東洋紡は、繊維・プラスチック・化学品など多角的に事業を展開する化学・素材企業です。2025年度は売上が4,220億円と前年度比で約2%増加し、営業利益は89億9,500万円から166億5,300万円へ大幅に改善しました。ただし純利益は減少に転じており、利益構造に変化が見られます。
事業概要
一言で言うと、繊維素材からプラスチック、化学品まで幅広い素材を製造・供給している会社です。
東洋紡の事業は大きく分けて3つの柱があります。まず、衣類の下地や工業用途の繊維を製造する繊維事業です。次に、食品包装や自動車部品などに使われるプラスチック製品を手がけるプラスチック事業。そして、医療機器や化粧品などに使う化学品を扱う化学品事業です。これらの製品は日用品から産業用途まで広く使われており、日本の素材産業の重要な一角を担っています。
業績サマリー
2024年度の売上4,142億6,500万円から2025年度は4,220億3,200万円へ約77億7,000万円(約1.9%)の増収となりました。

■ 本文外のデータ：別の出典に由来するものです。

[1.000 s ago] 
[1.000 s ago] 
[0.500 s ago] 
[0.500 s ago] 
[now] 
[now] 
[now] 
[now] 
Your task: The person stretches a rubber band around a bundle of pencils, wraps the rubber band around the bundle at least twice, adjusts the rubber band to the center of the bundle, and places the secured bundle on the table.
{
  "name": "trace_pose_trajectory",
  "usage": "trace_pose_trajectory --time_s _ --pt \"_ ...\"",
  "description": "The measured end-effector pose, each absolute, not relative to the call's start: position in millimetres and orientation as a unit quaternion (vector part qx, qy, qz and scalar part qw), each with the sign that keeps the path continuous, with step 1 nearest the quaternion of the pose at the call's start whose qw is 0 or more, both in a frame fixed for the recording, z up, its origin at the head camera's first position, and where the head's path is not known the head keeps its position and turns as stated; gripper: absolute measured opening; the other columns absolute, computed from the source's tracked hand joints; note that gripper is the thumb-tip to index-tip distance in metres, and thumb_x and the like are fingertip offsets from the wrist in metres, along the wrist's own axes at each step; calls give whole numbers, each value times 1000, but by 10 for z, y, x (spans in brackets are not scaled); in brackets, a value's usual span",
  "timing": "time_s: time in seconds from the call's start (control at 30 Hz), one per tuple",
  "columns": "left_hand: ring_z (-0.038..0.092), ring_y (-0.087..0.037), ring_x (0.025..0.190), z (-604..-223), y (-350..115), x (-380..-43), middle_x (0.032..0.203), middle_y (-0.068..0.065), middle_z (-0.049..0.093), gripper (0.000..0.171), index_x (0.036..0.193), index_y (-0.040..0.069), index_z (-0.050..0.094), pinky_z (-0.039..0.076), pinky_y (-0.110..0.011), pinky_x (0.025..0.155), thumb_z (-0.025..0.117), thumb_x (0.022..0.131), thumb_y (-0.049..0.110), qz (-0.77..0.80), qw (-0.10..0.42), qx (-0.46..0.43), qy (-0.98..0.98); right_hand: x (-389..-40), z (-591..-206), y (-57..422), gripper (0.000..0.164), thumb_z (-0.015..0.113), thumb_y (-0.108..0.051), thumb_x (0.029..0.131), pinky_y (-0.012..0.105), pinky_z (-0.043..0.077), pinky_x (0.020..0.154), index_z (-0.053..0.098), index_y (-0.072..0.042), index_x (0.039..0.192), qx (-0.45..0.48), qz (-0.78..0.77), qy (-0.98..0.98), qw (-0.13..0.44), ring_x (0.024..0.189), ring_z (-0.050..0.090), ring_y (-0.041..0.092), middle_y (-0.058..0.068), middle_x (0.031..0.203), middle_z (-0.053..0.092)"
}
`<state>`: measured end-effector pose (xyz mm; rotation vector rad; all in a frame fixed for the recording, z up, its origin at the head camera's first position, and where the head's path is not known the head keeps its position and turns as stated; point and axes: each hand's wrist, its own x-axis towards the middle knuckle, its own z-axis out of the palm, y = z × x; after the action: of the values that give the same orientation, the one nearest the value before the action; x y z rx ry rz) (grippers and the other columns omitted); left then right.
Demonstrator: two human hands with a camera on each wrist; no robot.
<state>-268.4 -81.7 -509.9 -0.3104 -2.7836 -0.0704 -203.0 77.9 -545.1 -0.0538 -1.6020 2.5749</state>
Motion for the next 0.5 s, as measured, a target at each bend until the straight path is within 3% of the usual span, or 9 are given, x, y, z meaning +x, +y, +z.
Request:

最も注目すべきは営業利益の大幅な改善です。2024年度の89億9,500万円から2025年度は166億5,300万円へ、約76億5,800万円(約85%)増加しました。これは営業利益率(売上100円あたりの本業の利益)が2.2%から3.9%へ上昇したことを意味しており、製造工程の効率化やコスト削減の成果が表れています。
一方、純利益(税金や金利を差し引いた最終的な利益)は2024年度の24億5,500万円から2025年度は20億300万円へ約4億5,000万円(約18%)減少しました。営業利益が増えても純利益が減った理由は、営業外の費用(例えば有価証券の評価損など)が増加した可能性があります。
EPS(1株あたりの利益)は2024年度の27.87円から2025年度は22.73円へ低下し、配当は年40円で据え置きとなりました。年間40円の配当は100株(約160万円程度の投資)保有すると年間4,000円の配当に相当します。
強み・競争優位性
多角的な事業ポートフォリオ
繊維、プラスチック、化学品の3事業を展開し、単一製品への依存を回避。景気変動や業界の浮き沈みのリスク分散ができています。